I do not think it is anti-evolution to disbelieve what science has yet to prove. Even Sir Richard Dawkins acknowledges the lack of evidence for life starting spontaneously in the primordial soup.
rachael wrote:Yet being anti-evolution, I think science is extremely exciting and I think that perhaps the different quantum theories will bring rationality to religion someday. I really like the concept of super-string theory. It explains how if you were in the 10th dimension you could have god-like power. No linear time exists (like event horizon of a black hole) so you could have all eternity to answer a prayer while innumerable prayers are being sent at once on our linear realm. The whole “Eternal round” alpha-omega thing. Also, if one was in that dimension they would be bigger than the universe and could hold all of creation in their hand. Sounds very Pearl of Great Price-y. And a bit kabbalah-ish.

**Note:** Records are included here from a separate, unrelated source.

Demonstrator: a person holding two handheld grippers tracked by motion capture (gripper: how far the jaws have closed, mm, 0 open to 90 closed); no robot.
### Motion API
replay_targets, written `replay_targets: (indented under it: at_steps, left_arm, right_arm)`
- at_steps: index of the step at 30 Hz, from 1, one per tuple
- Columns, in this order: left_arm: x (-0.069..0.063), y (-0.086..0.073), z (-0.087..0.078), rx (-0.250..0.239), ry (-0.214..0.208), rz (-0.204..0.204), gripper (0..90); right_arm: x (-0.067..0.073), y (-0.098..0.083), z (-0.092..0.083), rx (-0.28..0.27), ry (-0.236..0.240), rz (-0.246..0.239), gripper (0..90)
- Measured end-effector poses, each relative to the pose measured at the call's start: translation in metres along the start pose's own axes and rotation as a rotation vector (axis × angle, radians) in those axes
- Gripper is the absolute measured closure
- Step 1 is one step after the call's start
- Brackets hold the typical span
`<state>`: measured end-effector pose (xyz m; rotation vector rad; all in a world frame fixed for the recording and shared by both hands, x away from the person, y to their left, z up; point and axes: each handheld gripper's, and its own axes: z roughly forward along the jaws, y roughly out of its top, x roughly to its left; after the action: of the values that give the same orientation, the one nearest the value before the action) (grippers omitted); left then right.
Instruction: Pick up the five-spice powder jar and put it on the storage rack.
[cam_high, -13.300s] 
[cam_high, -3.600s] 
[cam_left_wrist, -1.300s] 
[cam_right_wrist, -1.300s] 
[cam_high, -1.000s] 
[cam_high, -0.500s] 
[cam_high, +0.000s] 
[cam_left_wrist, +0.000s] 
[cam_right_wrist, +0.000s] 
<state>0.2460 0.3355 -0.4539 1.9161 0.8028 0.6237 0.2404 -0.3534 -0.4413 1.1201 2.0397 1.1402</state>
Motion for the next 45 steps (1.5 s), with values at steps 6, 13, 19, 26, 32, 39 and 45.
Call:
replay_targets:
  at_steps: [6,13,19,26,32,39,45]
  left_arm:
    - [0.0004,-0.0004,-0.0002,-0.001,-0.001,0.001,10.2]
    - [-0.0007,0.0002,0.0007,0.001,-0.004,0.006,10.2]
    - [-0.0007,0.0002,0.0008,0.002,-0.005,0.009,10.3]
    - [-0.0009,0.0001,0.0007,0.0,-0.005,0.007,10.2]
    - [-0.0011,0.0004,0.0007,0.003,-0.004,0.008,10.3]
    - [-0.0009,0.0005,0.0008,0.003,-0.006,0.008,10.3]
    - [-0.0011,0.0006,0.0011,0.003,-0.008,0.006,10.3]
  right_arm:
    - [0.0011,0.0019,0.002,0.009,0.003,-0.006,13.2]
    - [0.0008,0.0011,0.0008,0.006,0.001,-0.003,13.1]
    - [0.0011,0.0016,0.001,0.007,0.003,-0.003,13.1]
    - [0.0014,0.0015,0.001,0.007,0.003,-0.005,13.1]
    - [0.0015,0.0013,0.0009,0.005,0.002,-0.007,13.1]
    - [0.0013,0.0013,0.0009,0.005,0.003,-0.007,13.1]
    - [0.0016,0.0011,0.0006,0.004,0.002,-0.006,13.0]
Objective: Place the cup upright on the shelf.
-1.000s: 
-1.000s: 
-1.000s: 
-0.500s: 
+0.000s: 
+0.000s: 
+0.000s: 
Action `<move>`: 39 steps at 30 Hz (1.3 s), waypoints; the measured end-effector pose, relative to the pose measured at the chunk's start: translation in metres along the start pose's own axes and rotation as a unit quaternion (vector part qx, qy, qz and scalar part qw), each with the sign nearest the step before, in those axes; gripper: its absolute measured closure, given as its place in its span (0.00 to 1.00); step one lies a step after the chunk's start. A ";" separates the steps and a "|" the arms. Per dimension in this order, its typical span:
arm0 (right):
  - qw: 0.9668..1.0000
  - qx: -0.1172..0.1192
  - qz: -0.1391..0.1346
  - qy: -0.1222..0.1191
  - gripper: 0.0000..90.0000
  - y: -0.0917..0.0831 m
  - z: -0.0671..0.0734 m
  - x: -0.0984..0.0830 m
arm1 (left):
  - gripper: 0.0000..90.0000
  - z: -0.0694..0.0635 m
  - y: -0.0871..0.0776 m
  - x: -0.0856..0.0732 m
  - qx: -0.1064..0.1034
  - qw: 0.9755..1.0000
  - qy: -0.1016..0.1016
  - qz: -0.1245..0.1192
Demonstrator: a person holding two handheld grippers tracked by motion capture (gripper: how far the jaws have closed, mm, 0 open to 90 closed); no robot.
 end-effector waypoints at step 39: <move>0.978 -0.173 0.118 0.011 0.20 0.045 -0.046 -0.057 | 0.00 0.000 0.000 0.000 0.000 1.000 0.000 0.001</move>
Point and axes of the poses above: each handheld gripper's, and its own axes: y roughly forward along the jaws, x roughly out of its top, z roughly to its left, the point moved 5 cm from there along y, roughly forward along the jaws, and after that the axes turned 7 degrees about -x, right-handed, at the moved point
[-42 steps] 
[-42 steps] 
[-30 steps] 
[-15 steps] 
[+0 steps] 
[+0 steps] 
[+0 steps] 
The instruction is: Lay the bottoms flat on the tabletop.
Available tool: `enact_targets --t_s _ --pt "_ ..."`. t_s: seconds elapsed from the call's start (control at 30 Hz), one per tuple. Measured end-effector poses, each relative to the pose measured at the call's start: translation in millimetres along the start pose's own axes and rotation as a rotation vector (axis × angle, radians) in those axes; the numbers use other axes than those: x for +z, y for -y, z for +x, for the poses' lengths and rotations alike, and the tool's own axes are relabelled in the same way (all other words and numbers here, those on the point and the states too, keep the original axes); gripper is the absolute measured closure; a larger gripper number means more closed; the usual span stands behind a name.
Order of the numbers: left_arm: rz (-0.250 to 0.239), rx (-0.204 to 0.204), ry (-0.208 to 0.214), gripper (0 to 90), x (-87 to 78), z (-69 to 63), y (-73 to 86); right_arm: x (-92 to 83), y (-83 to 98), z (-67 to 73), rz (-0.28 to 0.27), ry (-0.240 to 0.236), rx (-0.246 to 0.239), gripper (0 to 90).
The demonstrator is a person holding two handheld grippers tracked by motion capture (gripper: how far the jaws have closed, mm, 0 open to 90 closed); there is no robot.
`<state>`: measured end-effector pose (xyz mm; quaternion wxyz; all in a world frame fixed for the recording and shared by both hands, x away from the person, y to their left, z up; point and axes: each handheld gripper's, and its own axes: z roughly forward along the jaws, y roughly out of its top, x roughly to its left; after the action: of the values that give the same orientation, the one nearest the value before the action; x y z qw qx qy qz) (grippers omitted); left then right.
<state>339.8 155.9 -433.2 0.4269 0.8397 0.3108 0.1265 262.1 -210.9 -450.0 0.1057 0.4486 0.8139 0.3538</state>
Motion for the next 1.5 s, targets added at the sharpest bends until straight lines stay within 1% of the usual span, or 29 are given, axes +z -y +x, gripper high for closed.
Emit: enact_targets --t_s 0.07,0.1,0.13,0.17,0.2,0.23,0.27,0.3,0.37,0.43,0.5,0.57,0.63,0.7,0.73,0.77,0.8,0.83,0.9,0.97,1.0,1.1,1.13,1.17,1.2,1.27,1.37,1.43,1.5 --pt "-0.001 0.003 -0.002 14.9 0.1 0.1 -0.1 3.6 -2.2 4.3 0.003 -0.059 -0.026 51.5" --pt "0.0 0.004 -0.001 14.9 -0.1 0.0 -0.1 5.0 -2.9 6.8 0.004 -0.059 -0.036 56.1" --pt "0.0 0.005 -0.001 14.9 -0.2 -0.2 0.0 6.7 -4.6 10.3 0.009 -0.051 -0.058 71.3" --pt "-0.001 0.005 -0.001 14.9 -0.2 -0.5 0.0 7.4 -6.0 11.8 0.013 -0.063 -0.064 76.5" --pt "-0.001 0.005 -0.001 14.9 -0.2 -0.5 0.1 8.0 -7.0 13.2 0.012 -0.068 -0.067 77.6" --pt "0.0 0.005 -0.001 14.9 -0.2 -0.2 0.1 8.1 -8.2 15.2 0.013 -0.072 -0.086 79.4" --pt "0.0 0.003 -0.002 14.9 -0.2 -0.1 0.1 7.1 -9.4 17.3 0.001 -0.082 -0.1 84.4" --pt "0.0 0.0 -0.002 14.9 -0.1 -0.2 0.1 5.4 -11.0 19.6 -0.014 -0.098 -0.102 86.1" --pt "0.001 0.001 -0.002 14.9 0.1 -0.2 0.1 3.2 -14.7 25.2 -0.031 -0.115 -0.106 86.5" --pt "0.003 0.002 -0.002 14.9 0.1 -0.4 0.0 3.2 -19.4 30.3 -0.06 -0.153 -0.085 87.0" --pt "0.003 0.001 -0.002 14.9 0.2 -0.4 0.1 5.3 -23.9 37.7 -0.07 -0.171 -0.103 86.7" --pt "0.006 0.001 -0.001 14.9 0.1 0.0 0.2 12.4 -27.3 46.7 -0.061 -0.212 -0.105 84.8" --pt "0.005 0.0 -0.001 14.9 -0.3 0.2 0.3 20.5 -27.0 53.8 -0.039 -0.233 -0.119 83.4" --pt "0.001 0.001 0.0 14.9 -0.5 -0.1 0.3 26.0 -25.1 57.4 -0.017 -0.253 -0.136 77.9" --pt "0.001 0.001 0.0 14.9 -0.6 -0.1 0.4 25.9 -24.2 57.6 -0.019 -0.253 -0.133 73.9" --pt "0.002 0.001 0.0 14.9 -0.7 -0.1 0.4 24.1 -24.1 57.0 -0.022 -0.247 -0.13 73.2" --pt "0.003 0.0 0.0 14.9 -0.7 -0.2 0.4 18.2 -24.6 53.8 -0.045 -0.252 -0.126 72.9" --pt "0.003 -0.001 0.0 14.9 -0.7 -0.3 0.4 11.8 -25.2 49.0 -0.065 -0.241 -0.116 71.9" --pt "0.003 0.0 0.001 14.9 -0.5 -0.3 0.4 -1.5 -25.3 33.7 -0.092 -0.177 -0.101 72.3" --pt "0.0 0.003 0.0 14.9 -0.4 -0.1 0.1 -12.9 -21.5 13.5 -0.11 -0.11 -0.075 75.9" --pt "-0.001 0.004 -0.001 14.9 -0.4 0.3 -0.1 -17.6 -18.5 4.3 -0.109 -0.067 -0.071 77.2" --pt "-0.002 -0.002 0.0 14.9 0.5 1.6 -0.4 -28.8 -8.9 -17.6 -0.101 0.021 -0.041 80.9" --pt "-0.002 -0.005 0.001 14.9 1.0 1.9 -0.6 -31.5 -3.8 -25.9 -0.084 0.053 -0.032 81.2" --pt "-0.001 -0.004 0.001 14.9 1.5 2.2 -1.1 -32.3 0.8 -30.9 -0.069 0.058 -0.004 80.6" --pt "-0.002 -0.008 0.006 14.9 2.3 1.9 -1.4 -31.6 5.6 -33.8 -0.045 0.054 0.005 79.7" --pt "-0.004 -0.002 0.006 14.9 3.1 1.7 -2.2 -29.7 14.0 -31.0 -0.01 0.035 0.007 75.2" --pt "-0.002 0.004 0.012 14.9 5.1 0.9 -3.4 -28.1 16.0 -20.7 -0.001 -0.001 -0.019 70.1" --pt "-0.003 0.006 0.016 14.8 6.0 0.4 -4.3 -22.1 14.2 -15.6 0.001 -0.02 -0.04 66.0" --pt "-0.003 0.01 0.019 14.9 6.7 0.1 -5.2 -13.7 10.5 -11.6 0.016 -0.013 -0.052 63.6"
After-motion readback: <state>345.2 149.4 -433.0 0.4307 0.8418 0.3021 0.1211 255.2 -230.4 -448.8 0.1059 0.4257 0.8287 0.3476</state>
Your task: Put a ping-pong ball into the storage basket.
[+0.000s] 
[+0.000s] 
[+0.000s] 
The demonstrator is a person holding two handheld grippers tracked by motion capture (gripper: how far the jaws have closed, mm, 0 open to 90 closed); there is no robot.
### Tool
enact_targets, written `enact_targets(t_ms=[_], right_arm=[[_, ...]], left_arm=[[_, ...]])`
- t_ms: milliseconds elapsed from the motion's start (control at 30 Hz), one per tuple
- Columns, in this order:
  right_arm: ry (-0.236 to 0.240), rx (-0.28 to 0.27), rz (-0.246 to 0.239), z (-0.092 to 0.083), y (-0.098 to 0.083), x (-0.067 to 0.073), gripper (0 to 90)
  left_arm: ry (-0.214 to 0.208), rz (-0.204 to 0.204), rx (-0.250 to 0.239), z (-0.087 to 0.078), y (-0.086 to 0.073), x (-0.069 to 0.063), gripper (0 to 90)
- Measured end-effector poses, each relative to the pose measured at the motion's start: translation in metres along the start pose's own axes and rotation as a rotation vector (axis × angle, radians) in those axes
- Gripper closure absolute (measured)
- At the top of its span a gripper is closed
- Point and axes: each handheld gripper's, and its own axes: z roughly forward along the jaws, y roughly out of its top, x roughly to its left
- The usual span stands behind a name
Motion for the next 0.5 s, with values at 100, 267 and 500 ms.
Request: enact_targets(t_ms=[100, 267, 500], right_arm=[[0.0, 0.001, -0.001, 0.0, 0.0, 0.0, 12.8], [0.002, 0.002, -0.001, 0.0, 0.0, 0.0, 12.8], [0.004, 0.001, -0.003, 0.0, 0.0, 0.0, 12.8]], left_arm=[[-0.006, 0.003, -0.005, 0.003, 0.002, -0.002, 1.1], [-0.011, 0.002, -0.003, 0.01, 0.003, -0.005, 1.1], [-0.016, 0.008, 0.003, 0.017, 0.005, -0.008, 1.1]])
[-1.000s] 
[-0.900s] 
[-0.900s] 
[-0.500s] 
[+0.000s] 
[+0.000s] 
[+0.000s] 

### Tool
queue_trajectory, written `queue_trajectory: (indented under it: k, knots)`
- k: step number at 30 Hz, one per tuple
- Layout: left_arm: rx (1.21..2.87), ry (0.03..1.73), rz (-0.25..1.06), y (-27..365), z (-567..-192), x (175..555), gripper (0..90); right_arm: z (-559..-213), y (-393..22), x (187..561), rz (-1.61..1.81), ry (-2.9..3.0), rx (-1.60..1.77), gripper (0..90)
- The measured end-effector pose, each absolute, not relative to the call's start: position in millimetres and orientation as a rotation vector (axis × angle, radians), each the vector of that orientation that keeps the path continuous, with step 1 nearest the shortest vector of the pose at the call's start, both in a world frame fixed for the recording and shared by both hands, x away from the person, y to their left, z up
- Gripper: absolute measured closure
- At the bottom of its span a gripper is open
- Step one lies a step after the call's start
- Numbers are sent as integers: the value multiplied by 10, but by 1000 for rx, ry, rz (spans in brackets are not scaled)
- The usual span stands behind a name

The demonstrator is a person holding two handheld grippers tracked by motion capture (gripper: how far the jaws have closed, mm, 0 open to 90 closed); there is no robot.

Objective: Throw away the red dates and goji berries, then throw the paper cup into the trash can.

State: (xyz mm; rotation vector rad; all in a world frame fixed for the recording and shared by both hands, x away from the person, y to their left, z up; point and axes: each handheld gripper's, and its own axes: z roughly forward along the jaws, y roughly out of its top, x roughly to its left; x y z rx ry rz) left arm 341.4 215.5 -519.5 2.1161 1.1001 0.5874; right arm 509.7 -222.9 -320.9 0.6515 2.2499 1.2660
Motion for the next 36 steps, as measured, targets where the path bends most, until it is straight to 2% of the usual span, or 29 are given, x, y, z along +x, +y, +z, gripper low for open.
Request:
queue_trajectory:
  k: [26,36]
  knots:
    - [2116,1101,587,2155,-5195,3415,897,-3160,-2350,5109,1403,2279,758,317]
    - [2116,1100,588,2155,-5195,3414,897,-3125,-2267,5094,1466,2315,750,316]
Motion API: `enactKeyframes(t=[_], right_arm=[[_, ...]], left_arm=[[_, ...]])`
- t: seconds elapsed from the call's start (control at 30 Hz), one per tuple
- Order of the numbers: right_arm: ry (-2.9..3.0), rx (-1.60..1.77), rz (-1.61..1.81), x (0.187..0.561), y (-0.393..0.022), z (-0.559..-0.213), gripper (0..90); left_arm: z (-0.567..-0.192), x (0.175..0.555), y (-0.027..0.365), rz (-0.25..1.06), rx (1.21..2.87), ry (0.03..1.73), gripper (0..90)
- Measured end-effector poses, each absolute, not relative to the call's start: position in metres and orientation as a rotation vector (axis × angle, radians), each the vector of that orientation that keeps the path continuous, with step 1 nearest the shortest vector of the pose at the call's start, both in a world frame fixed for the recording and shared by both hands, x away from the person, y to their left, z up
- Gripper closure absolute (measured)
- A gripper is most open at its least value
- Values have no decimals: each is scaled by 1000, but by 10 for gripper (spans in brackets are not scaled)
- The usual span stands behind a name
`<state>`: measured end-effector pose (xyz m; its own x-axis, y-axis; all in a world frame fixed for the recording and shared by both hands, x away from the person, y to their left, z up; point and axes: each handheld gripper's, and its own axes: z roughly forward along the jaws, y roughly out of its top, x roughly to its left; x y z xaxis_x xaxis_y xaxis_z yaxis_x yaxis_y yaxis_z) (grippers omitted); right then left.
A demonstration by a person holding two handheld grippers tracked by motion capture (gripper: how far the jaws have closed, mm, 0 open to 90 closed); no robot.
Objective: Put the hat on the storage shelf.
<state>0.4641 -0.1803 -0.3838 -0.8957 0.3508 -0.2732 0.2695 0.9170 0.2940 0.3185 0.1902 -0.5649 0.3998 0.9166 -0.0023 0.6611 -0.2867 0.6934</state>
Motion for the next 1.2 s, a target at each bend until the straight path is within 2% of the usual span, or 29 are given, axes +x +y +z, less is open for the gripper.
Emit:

As I ponder my own mortality, I do find some hope in the universe of possibilities in super-string and other theories in the realm of theoretical physics. The mathematics do point to whole other realities beyond our everyday four dimensions. There is nothing kooky about using your imagination as to what that all might mean to us.
Welcome.
January 1, 2015 at 7:54 pm #293321Anonymous
GuestThanks Stan! And i apologize for taking your “Why did God give men the PH?” thread in a much different direction than you intended.
January 5, 2015 at 8:21 pm #293337Anonymous
GuestWelcome rachael…glad you joined and shared some of your story for us to learn from you. Glad you’re here!
February 25, 2015 at 7:20 pm #293338Anonymous
GuestHoly Cow wrote:And I’ve tossed out my white shirts, manuals, garments, etc. I’ve found that the most satisfying way to live the gospel, is to focus on the basic gospel doctrines as presented by Jesus Christ, and not on all of the random do’s and don’ts that have nothing to do with our salvation. That’s where I’ve found my own personal place for now…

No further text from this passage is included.